君に指輪を
「もし死ぬときになにかをあの世へと持っていけるなら、なにがいいですか」
いつの話だろう。雑誌かなにかの取材だったか。月見草、ゼラニウム、スズラン、マーガレット、ラベンダー。花束を抱えた男への質問じゃないだろうと、少しおかしかった覚えがある。
「……指輪を」
数秒間、僕は黙る。指輪と言うのに、時を要した。頭の中には君の笑顔と、君の声と、君に贈るはずだった指輪。
「それはどうしてでしょうか?」
意外そうに、彼女は聞いてくる。左手に指輪をしているわけでも、高級な服に身を包んでいるわけでもないのに、といったところか。
「贈れなかった婚約指輪を贈りたいからです」
君に。たった1人、僕を愛してくれた君に。
僕は、なにを返せばいいのだろう。僕があげられるものなんてたかが知れていて。
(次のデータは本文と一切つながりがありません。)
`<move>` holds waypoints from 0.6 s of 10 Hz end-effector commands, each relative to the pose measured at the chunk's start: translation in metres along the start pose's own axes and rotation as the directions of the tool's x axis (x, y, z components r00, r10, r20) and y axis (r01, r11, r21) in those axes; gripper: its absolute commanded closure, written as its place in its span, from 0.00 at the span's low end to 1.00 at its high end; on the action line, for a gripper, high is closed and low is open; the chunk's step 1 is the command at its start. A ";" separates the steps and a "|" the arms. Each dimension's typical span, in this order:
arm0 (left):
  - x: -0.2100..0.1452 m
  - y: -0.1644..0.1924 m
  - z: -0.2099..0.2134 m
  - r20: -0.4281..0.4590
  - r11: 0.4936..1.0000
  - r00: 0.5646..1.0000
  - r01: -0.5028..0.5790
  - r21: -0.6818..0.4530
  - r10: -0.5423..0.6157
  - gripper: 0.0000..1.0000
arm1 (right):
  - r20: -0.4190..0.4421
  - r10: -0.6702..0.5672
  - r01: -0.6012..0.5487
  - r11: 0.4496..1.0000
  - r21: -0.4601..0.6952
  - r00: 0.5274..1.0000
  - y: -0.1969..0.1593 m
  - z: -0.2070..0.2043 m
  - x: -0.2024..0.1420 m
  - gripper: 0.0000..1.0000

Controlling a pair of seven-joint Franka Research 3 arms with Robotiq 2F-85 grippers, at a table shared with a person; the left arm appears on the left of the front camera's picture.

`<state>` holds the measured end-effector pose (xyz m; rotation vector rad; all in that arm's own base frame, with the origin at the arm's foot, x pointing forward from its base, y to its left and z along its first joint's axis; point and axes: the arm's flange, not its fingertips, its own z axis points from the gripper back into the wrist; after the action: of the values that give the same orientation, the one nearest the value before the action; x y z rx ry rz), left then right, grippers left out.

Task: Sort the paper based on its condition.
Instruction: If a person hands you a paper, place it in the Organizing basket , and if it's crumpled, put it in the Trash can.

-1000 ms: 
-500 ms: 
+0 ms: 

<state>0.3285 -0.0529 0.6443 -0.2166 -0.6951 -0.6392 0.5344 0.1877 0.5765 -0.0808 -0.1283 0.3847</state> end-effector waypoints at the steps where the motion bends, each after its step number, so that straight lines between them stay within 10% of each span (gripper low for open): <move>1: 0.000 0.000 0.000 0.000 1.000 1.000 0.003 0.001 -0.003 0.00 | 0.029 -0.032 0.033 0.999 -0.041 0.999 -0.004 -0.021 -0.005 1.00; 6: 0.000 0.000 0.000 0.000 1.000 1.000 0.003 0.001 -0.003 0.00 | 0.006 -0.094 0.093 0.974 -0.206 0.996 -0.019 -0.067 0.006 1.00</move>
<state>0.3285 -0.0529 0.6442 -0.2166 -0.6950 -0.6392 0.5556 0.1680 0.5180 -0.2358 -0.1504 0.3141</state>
僕にとって一番大切なものは、もう君にあげている。
『一番大切なもの?』
『ええ、そうよ。あなたの一番大切なもの』
『君だ』
『私以外よ』
それは難しいな。僕は笑って、少し考えてから口にした。
それを聞いて君は、嬉しそうに笑った。そして言った。
『あなたの心を、私にくれる?』
『もちろん。僕の一番大切なものを、君に』
君の動作の1つ1つが、君の表情のすべてが、君の声のことごとくが、僕の心を作ってくれた。
だから。やっぱり、僕の一番大切なものは君なんだ。
あの日、赤い花の中に沈んだ指輪。君に贈るはずだったあの指輪。一生懸命に、君に似合うよう選んだあの指輪。
死ぬときに、一緒に持っていくよ。
それまで僕はただ腕を広げて待っている。
けれど、君が飛び込んでくるわけがない。ましてや、都合よく死が飛び込んでくるわけもない。だからただ、待つんだ。
僕の腕は今日も空っぽだ。きっと、いつまでも。
作中に出てきた花は、花言葉にもこだわっています。もしよければ、調べてみてください。